"Bir şeyin vücudu, bütün şeraitin ve erkânının vücudu ile olur ki, kumandan yalnız bir şarttır. Ve o şeyin ademi ve bozulması ise, bir şartın ademiyle..." İzah eder misiniz?
Değerli Kardeşimiz;
"Hakikat ise, müsbet şeyler, haseneler, iyilikler cemaate, orduya tevzi edilir ve menfîler ve tahribat ve kusurlar başa verilir. Çünkü bir şeyin vücudu, bütün şeraitin ve erkânının vücudu ile olur ki, kumandan yalnız bir şarttır. Ve o şeyin ademi ve bozulması ise, bir şartın ademiyle ve bir rüknün bozulmasıyle olur, mahvolur, bozulur. O fenalık başa ve reise verilebilir. İyilikler ve haseneler, ekseriyetle müsbet ve vücudîdir. Başlar sahip çıkamazlar. Fenalıklar ve kusurlar, ademîdir ve tahribîdir. Reisler mesul olurlar..." (Şualar, On Dördüncü Şuâ)
Bir binanın oluşabilmesi için birçok şartın bir araya gelmesi ve birçok işçi ve ustanın o binada çalışması gerekir. Ama aynı binanın yıkılması için bir dinamit fitilini ateşlemek yeterlidir. Bu durumda bir ustanın kalkıp "Binayı ben tek başıma yaptım." demesi ve bununla fahirlenmesi, diğer şartlar ve çalışanlar açısından zulümdür. Oysa binanın tahrip ve yıkılmasında bir kişi yeterli olabilir ve kusur o kişiye aittir.

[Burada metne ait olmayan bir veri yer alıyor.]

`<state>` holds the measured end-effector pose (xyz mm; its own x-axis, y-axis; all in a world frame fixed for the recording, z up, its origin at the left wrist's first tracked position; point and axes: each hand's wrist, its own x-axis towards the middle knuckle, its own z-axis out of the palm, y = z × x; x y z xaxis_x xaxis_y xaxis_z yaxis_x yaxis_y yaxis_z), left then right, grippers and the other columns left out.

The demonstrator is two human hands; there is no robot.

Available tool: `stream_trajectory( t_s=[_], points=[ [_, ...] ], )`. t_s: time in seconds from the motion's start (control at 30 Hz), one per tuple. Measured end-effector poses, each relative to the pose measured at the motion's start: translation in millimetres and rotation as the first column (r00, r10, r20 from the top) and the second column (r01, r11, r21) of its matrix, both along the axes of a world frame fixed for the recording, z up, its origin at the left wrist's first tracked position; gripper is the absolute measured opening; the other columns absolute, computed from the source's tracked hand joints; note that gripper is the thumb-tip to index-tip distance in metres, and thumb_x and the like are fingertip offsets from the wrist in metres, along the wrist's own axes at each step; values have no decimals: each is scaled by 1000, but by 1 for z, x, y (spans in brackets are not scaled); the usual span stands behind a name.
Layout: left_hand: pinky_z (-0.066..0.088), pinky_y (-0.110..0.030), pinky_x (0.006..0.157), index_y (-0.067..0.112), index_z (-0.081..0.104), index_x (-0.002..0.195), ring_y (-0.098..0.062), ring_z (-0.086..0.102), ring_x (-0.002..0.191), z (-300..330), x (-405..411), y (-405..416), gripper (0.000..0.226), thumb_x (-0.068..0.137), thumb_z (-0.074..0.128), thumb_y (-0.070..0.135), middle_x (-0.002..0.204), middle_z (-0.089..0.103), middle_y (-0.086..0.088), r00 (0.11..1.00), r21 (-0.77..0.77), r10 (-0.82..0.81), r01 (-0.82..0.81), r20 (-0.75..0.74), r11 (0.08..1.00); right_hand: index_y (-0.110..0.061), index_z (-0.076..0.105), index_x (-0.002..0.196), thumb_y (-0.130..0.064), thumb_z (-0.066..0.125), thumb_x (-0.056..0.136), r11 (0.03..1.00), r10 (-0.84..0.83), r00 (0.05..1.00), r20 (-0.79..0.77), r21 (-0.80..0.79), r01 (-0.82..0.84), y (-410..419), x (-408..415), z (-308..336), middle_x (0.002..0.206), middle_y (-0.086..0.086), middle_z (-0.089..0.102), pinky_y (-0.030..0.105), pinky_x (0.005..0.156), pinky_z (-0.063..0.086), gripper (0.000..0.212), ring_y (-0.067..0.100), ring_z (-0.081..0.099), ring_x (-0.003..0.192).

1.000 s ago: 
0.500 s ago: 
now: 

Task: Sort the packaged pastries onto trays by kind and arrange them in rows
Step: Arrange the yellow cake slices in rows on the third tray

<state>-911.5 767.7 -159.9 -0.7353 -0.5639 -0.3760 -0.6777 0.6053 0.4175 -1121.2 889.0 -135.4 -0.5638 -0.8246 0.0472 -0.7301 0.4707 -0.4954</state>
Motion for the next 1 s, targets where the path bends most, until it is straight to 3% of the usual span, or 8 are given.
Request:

Bir savaşı kazanmak için birçok sebebin (araç, tank, top tüfek vesaire gibi) ve askerlerin bulunması gerekir. Bir tek komutan tek başına savaşı kazanamaz, yani savaş kazanmak bütün ordunun ortak emeği ile olabilir. Ama komutan yanlış bir karar ile savaşın kaybedilmesine sebebiyet verebilir. Bu durumda savaşın kazanılmasında bütün ordunun emeği olduğu için, bu başarı bir komutana mal edilemez; edilirse zulüm olur. Ama savaşın kaybedilmesi bir şahsa ya da bir yanlış karar veren komutana verilebilir.
Namaz kılmak bir iyilik bir ibadettir ve namazın kılınabilmesi için birçok şartın bir arada bulunması gerekiyor, bu şartlar olmadan namaz kılınamaz. Abdest almak için su, namazı kılabilmek için sıhhat, hayat, güç gibi birçok şartın bulunması gerekiyor. Bu durumda namazı kılma eyleminde insanın hissesi sadece bir niyettir, geri kalan bütün şartları yaratan Allah’tır. Bu nedenle "Namaz kıldık, öyleyse gururlanmaya hakkımız var." demek abestir.
Ama namazı kılmamak bir eylemsizlik bir amelsizlik olduğu için, niyet etmemek yeterlidir. Namazın varlığı bütün şartların varlığına bakarken, namazın yokluğuna ise insanın kılmaya niyet etmemesi yeterlidir. Bu durumda insanın ibadetleri ile övünmesi "Ben yaptım!.." diye kasılması doğru değildir. Ama günah ve ibadetlerin terkinde sorumluluk, tamamen insana aittir ve insan bunlardan tam sorumludur...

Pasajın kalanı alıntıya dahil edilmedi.